WASHINGTON, DC - Leaders on the Energy and Commerce Committee today called on Environmental Protection Agency Administrator Lisa Jackson to provide important information on the agency’s settlement with the Tennessee Valley Authority (TVA), announced in April 2011, of claims alleging that the company violated the Clean Air Act in the 1980s and 1990s in connection with certain modifications of equipment at plants in Alabama, Kentucky and Tennessee. Signing the letter were Energy and Commerce Chairman Fred Upton (R-MI), Energy and Power Subcommittee Chairman Ed Whitfield (R-KY), Oversight and Investigations Subcommittee Chairman Cliff Stearns (R-FL), and Energy and Commerce members Sue Myrick (R-NC), Marsha Blackburn (R-TN), and Brett Guthrie (R-KY), members whose states are served by the TVA.
The lawmakers are concerned about the size and scope of the settlement and the adverse impacts it will have on jobs and electricity rates and reliability.
“This settlement appears to be the largest of its kind in EPA’s history.
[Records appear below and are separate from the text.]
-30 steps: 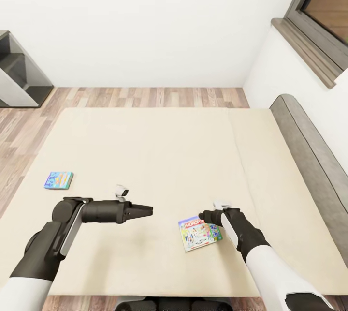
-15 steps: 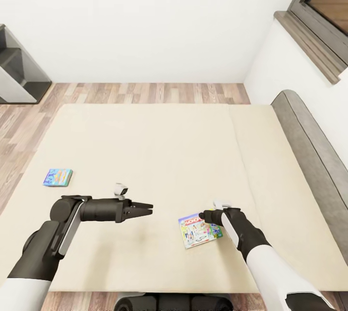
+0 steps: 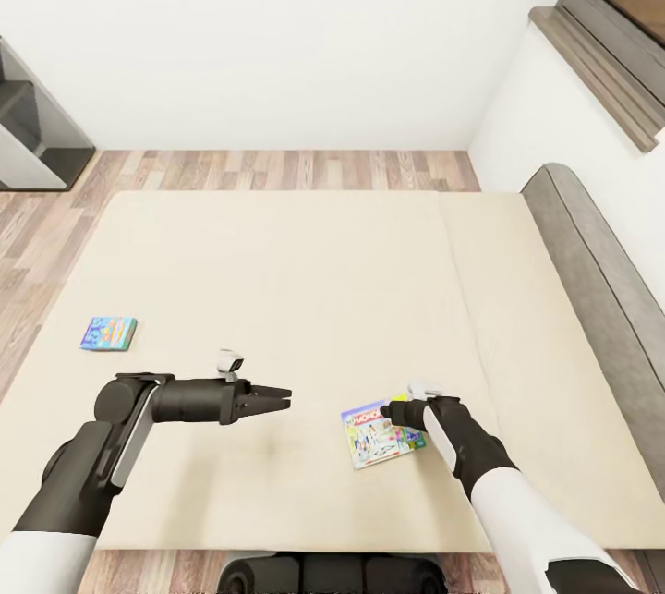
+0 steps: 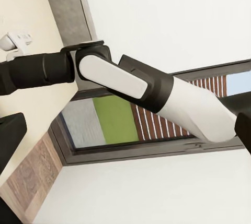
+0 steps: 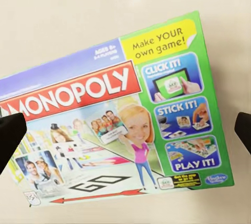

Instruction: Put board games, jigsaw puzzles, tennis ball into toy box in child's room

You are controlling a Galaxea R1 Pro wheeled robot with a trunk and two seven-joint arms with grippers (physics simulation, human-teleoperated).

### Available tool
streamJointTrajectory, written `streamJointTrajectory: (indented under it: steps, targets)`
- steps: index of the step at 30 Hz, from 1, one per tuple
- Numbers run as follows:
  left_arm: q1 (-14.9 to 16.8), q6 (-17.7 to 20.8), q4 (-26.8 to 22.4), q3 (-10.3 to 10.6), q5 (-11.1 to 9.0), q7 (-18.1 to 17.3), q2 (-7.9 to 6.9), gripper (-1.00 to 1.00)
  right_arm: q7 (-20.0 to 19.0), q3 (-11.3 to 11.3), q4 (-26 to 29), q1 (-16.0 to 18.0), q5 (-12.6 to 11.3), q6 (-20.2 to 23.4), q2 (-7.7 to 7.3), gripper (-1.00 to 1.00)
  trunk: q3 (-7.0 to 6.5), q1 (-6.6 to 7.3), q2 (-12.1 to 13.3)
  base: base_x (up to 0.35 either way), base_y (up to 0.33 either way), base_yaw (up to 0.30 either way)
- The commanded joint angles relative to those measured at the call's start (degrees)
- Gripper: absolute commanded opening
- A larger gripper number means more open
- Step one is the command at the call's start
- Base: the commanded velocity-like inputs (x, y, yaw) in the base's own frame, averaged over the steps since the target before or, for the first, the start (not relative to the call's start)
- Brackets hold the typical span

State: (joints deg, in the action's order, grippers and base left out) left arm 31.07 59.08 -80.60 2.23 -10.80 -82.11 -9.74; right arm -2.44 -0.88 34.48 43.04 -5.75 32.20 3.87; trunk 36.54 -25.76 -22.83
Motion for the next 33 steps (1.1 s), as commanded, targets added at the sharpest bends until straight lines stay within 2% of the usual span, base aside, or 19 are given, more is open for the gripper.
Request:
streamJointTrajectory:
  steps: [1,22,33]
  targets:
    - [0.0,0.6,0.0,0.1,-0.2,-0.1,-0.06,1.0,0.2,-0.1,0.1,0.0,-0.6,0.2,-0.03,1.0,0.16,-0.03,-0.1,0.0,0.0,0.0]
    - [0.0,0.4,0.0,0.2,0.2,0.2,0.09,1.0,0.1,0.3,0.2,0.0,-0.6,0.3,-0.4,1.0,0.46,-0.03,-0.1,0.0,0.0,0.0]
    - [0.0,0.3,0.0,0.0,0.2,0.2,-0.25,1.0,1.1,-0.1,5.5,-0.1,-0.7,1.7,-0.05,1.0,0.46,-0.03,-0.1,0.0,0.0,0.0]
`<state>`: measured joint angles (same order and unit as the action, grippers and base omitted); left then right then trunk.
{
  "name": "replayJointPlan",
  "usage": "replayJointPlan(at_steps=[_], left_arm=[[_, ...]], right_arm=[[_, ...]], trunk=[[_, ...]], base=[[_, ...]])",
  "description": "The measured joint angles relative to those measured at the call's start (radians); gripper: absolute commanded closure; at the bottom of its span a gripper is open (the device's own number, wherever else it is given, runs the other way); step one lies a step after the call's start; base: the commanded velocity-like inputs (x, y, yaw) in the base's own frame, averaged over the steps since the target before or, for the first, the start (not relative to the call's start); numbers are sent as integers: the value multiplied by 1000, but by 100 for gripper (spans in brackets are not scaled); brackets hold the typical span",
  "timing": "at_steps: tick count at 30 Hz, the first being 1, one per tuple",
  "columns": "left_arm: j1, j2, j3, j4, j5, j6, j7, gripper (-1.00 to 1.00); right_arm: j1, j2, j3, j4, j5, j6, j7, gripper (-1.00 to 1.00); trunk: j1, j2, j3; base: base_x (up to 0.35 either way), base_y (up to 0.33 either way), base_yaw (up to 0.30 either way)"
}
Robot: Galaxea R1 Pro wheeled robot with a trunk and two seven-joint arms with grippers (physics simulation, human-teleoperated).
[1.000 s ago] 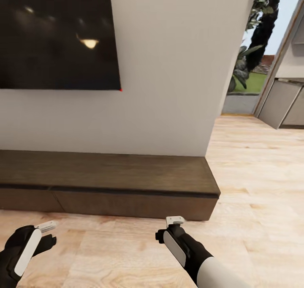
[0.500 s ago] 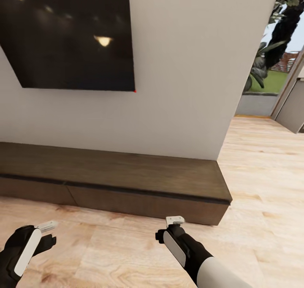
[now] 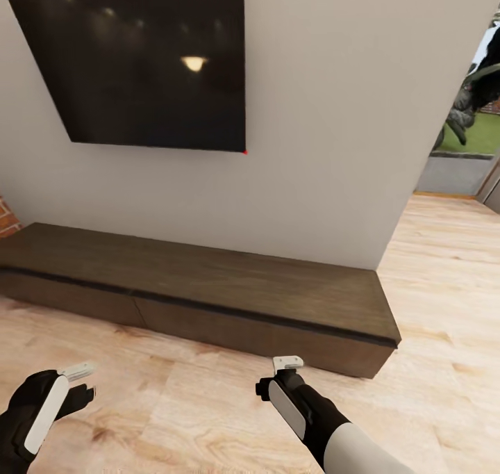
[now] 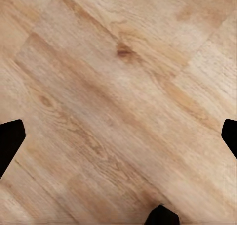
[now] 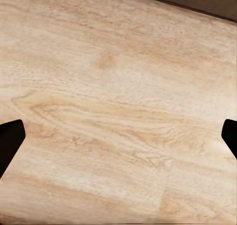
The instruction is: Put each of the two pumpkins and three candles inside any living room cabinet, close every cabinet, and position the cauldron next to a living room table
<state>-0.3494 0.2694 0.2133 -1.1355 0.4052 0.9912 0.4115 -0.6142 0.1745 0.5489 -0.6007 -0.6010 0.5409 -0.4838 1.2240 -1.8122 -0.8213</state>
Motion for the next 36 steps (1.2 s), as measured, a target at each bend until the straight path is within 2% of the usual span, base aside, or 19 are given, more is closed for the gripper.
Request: replayJointPlan(at_steps=[5, 24, 36], left_arm=[[0, -1, 0, 0, 0, 0, 0, -100], [0, -1, 1, 0, 0, -5, 0, -100], [0, 0, 7, 0, 0, -5, 1, -100]], right_arm=[[0, 0, 1, 0, 0, 0, 0, -100], [0, 0, 2, 1, 2, 3, 0, -100], [0, 0, 3, 2, 2, 3, 0, -100]], trunk=[[-19, 35, 9], [-92, 168, 44], [-92, 168, 28]], base=[[-218, 0, 182], [-4, 0, 182], [0, 0, 181]])
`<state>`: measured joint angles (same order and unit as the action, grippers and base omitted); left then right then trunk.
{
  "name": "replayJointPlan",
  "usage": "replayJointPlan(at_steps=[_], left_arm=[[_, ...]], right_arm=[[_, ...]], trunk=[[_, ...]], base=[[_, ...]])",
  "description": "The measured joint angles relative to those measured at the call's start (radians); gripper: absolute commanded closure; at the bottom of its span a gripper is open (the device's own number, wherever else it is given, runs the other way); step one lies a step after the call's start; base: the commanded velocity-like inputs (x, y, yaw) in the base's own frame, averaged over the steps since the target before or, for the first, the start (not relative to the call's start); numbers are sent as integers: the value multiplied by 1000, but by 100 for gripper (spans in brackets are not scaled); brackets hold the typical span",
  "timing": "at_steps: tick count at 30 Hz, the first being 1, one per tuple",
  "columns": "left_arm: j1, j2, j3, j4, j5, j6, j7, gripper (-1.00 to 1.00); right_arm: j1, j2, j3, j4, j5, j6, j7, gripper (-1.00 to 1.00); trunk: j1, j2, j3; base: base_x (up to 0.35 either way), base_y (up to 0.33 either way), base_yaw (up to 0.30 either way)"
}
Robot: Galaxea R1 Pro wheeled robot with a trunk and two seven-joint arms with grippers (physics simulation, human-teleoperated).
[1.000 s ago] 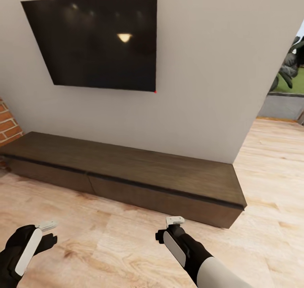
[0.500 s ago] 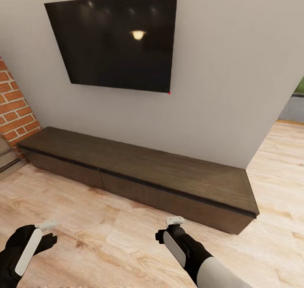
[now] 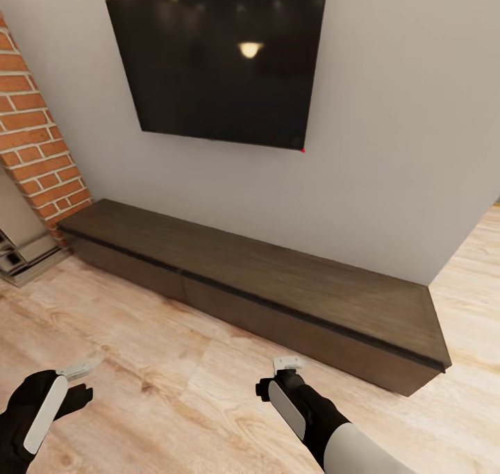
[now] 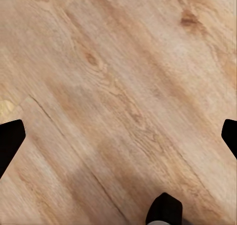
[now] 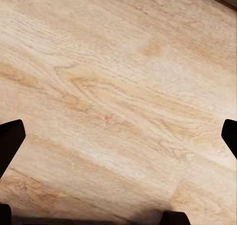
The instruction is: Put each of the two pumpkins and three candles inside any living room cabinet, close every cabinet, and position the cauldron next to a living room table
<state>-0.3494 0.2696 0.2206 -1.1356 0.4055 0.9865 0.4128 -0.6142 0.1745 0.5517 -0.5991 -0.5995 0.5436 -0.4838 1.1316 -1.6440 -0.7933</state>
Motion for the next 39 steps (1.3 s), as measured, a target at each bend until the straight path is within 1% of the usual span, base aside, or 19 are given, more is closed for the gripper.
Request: replayJointPlan(at_steps=[6, 8, 12, 13, 15, 17, 18, 23, 24, 26, 28, 29, 31, 33, 36, 39], left_arm=[[0, -1, 1, 0, 1, -2, 1, -100], [0, -8, -1, 0, 2, -12, 0, -100], [0, -54, -5, 6, 1, -74, -1, -100], [0, -61, -6, 7, 0, -87, -1, -100], [0, -72, -9, 8, -1, -102, -1, -100], [0, -101, -21, 9, -1, -109, 0, -100], [0, -111, -26, 9, -3, -110, 0, -100], [0, -133, -39, 15, -2, -113, 0, -100], [0, -139, -46, 26, -1, -116, -1, -100], [0, -158, -63, 85, -2, -141, -1, -100], [0, -176, -87, 175, -5, -205, -1, -100], [0, -183, -111, 245, -5, -270, -1, -100], [0, -189, -146, 353, -6, -374, -1, -100], [0, -190, -170, 457, -5, -473, 0, -100], [0, -191, -184, 572, -4, -596, 1, -100], [0, -191, -190, 666, 0, -728, 3, -100]], right_arm=[[0, 0, 0, 0, 0, -1, 0, -100], [0, 0, 0, 0, 0, -1, 0, -100], [0, 0, 0, 0, 1, -1, 0, -100], [0, 0, 0, 0, 1, -1, 0, -100], [0, 0, 0, 0, 1, -2, 0, -100], [0, 0, 0, 0, 1, -2, 0, -100], [0, 0, 1, 0, 1, -2, 0, -100], [0, 0, 3, 0, 1, 0, -2, -100], [0, 0, 3, 0, 1, 1, -5, -100], [0, 0, 3, 0, -1, -1, -15, -100], [0, 0, 3, 6, -2, -5, -20, -100], [-1, 0, 2, 10, -2, -6, -22, -100], [0, 0, 2, 13, -1, -10, -23, -100], [9, 0, 1, 16, 0, -26, -24, -100], [50, 0, 1, 29, 1, -80, -23, -100], [87, 0, 1, 60, 0, -164, -22, -100]], trunk=[[0, 0, -8], [0, 0, -11], [0, 0, -16], [0, 0, -17], [0, 0, -20], [0, 0, -22], [0, 0, -24], [0, 0, -30], [0, 0, -32], [0, 0, -34], [0, 0, -37], [0, 0, -38], [0, 0, -40], [0, 0, -42], [0, 0, -44], [0, 0, -47]], base=[[0, 0, 181], [0, 0, 181], [0, 0, 181], [0, 0, 181], [0, 0, 181], [0, 0, 181], [0, 0, 181], [0, 0, 181], [0, 0, 181], [0, 0, 183], [0, 0, 202], [0, 0, 224], [0, 0, 235], [0, 0, 242], [0, 0, 246], [0, 0, 247]])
In particular, the settlement requires TVA to shut down 18 coal-fired units, and to spend $3 billion to $5 billion to install new pollution control equipment at facilities across the TVA system, as well as provide an additional $350 million to fund “environmental mitigation projects," and $10 million in civil penalties," the members wrote.
In the letter, the Energy and Commerce leaders ask EPA to provide the committee with detailed responses to a series of inquiries on the terms and implications of the settlement. The committee is particularly concerned that the settlement could eliminate jobs in the region while driving up electricity prices.